BRIEF: Each entry that follows should be retyped in full and exactly.

[Records from a dataset]

= = =

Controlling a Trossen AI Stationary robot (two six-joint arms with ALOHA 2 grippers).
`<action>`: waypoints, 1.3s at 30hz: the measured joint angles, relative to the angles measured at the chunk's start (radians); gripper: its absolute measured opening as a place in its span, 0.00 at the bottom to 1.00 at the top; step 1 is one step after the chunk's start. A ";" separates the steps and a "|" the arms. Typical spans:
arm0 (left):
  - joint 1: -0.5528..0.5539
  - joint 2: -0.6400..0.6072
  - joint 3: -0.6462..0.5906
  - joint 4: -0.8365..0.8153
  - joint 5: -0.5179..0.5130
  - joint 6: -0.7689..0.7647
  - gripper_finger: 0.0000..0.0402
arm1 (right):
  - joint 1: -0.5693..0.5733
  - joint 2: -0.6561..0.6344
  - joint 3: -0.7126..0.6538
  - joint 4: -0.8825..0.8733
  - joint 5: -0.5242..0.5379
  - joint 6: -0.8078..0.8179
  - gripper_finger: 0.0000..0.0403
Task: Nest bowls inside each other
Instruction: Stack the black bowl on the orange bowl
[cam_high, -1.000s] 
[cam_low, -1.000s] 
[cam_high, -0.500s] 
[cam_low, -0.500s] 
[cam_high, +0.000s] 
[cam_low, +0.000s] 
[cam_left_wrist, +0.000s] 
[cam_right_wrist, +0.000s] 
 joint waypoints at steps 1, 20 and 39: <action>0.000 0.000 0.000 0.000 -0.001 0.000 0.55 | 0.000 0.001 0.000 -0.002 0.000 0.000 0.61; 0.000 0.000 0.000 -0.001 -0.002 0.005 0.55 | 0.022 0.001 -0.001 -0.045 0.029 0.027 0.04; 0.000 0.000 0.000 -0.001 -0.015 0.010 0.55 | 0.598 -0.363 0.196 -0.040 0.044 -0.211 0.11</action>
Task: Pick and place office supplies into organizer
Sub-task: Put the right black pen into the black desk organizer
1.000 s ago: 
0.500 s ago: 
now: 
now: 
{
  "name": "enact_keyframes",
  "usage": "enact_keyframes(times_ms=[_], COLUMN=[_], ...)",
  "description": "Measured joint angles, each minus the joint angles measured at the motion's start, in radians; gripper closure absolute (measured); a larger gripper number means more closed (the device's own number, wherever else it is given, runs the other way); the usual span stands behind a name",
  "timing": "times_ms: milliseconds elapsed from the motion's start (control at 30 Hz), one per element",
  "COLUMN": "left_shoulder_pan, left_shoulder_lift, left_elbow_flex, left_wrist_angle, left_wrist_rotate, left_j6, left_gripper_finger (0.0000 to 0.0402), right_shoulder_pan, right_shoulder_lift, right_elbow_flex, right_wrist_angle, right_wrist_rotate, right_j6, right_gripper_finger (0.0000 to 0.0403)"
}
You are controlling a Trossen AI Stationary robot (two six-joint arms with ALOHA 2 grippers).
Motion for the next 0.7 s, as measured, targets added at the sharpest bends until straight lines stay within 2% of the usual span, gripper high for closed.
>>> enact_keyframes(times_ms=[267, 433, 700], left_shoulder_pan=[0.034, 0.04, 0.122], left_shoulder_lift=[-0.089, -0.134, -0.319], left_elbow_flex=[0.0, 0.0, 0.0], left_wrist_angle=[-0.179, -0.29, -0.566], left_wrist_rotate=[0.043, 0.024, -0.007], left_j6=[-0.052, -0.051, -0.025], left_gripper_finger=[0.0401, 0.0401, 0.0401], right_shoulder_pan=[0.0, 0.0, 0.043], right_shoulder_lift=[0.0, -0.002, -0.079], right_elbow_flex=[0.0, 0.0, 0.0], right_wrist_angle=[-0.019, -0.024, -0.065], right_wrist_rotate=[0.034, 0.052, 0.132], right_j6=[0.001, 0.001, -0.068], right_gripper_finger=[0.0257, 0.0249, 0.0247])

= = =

ANSWER BOX:
Controlling a Trossen AI Stationary robot (two six-joint arms with ALOHA 2 grippers).
`<action>`: waypoints, 1.3s at 30hz: the measured joint angles, relative to the angles measured at the chunk's start (radians); gripper: its absolute measured opening as a place in its span, 0.00 at the bottom to 1.00 at the top; step 1 is one step after the chunk's start. A ";" separates the steps and a "|" the arms. Typical spans:
arm0 (left):
  - joint 1: -0.5528..0.5539
  - joint 2: -0.6400..0.6072
  - joint 3: -0.6462..0.5906
  - joint 4: -0.8365..0.8153
  - joint 5: -0.5179..0.5130
  - joint 6: -0.7689..0.7647
  - gripper_finger: 0.0000..0.0402
arm1 (right):
  - joint 1: -0.5693..0.5733
  - joint 2: -0.6561..0.6344
  - joint 3: -0.7126..0.6538
  - joint 4: -0.8825..0.8733
  - joint 5: -0.5242..0.5379
  - joint 6: -0.8078..0.8179
  - gripper_finger: 0.0000..0.0403
Task: Nest bowls inside each other
Instruction: Stack the black bowl on the orange bowl
[cam_high, -1.000s] 
[cam_low, -1.000s] 
[cam_high, -0.500s] 
[cam_low, -0.500s] 
[cam_high, +0.000s] 
[cam_low, +0.000s] 
[cam_left_wrist, +0.000s] 
[cam_right_wrist, +0.000s] 
 joint waypoints at steps 1, 20 and 39: <action>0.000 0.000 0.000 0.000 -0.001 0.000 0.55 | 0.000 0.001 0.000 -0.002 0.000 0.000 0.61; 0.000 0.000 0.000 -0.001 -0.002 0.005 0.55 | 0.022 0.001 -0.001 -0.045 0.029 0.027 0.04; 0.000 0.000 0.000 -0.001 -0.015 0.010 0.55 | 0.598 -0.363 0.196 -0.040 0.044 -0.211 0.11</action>
Task: Pick and place office supplies into organizer
Sub-task: Put the right black pen into the black desk organizer
1.000 s ago: 
0.500 s ago: 
now: 
now: 
{
  "name": "enact_keyframes",
  "usage": "enact_keyframes(times_ms=[_], COLUMN=[_], ...)",
  "description": "Measured joint angles, each minus the joint angles measured at the motion's start, in radians; gripper closure absolute (measured); a larger gripper number means more closed (the device's own number, wherever else it is given, runs the other way); the usual span stands behind a name",
  "timing": "times_ms: milliseconds elapsed from the motion's start (control at 30 Hz), one per element",
  "COLUMN": "left_shoulder_pan, left_shoulder_lift, left_elbow_flex, left_wrist_angle, left_wrist_rotate, left_j6, left_gripper_finger (0.0000 to 0.0402), right_shoulder_pan, right_shoulder_lift, right_elbow_flex, right_wrist_angle, right_wrist_rotate, right_j6, right_gripper_finger (0.0000 to 0.0403)"
}
You are controlling a Trossen AI Stationary robot (two six-joint arms with ALOHA 2 grippers).
Motion for the next 0.7 s, as measured, targets added at the sharpest bends until straight lines stay within 2% of the usual span, gripper high for closed.
>>> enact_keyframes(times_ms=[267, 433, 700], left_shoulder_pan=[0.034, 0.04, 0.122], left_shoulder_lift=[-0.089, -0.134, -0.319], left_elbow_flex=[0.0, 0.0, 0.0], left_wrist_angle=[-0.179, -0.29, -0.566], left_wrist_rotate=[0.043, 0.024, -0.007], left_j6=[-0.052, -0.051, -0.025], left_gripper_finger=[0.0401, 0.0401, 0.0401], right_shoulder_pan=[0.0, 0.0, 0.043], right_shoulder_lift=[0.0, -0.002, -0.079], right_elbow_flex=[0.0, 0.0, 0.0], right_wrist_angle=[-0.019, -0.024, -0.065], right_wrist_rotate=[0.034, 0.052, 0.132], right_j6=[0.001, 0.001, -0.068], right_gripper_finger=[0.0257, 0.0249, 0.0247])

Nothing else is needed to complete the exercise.